● EXERCISE GOAL: Please restate, word for word, the lines below that begin at the one with "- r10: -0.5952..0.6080" and end at the one with "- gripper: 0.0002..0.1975". Leave out all other lines.

· · ·

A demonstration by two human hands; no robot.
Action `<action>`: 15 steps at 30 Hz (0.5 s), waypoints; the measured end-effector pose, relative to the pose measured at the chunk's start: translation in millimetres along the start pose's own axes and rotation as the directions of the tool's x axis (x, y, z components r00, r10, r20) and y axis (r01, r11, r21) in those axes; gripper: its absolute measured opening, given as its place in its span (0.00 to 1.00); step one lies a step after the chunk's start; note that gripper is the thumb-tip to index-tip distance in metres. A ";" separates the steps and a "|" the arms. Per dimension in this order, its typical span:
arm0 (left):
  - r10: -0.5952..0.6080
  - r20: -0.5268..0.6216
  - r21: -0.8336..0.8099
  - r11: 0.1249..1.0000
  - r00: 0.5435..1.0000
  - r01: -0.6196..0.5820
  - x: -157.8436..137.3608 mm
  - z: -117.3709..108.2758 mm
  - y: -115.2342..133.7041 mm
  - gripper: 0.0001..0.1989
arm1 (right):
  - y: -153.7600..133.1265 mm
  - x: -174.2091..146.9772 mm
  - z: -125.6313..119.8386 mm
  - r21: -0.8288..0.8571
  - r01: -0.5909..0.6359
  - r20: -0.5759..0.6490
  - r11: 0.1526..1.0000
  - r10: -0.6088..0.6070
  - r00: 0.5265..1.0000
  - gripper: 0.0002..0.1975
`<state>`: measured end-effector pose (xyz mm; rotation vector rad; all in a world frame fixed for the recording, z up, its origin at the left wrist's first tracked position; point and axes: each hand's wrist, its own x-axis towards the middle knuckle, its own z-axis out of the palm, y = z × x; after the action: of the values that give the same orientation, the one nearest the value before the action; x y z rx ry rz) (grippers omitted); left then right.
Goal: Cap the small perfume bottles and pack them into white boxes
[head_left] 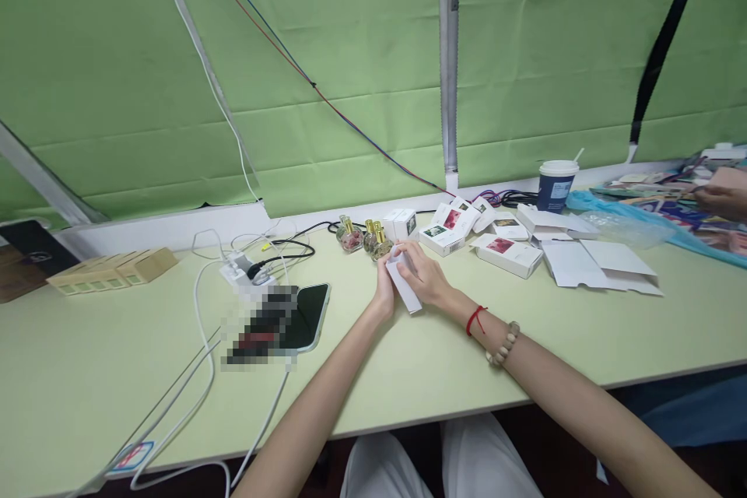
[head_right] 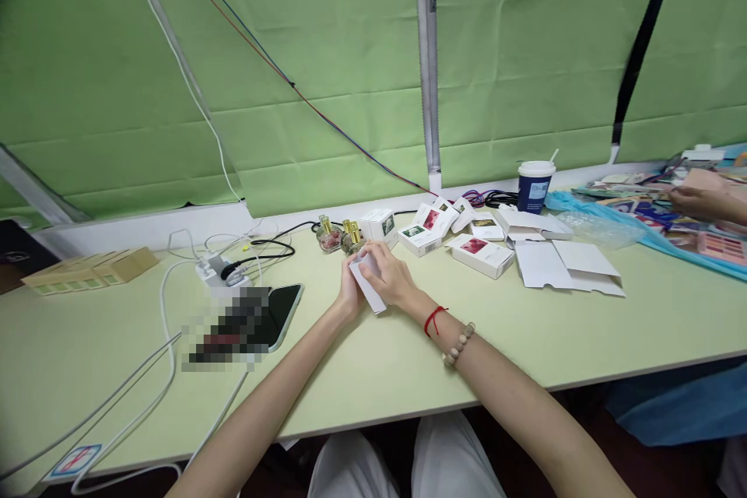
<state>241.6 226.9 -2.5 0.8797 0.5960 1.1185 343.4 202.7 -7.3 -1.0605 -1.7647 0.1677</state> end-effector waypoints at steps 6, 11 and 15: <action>-0.002 -0.045 -0.028 1.000 0.999 0.001 -2.0 3.0 2.7 0.20 | -0.9 0.3 -1.4 0.012 0.008 -0.005 1.000 -0.008 1.000 0.13; 0.019 -0.033 -0.013 1.000 0.999 -0.020 -0.8 2.2 0.5 0.19 | 0.9 0.5 -0.4 -0.011 -0.007 0.005 1.000 0.007 1.000 0.13; 0.016 -0.022 0.005 1.000 1.000 -0.016 2.5 -0.8 -2.8 0.19 | 2.1 0.3 0.6 -0.032 -0.016 0.010 0.999 0.017 1.000 0.14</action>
<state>243.2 229.0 -5.2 0.8783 0.6112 1.1426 344.1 204.4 -8.5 -1.0989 -1.7737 0.1562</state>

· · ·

● WRITTEN RESPONSE:
  - r10: -0.5952..0.6080
  - r20: -0.5268..0.6216
  - r21: -0.8336..0.8099
  - r11: 0.1249..1.0000
  - r00: 0.5435..1.0000
  - r01: -0.6196..0.5820
  - x: -157.8436..137.3608 mm
  - z: -117.3709..108.2758 mm
  - y: -115.2342..133.7041 mm
  - gripper: 0.0001..0.1989
arm1 (right):
  - y: -153.7600..133.1265 mm
  - x: -174.2091..146.9772 mm
  - z: -125.6313..119.8386 mm
  - r21: -0.8288..0.8571
  - r01: -0.5909..0.6359
  - r20: -0.5759..0.6490
  - r11: 0.1526..1.0000
  - r10: -0.6088..0.6070
  - r00: 0.5265..1.0000
  - gripper: 0.0002..0.1975

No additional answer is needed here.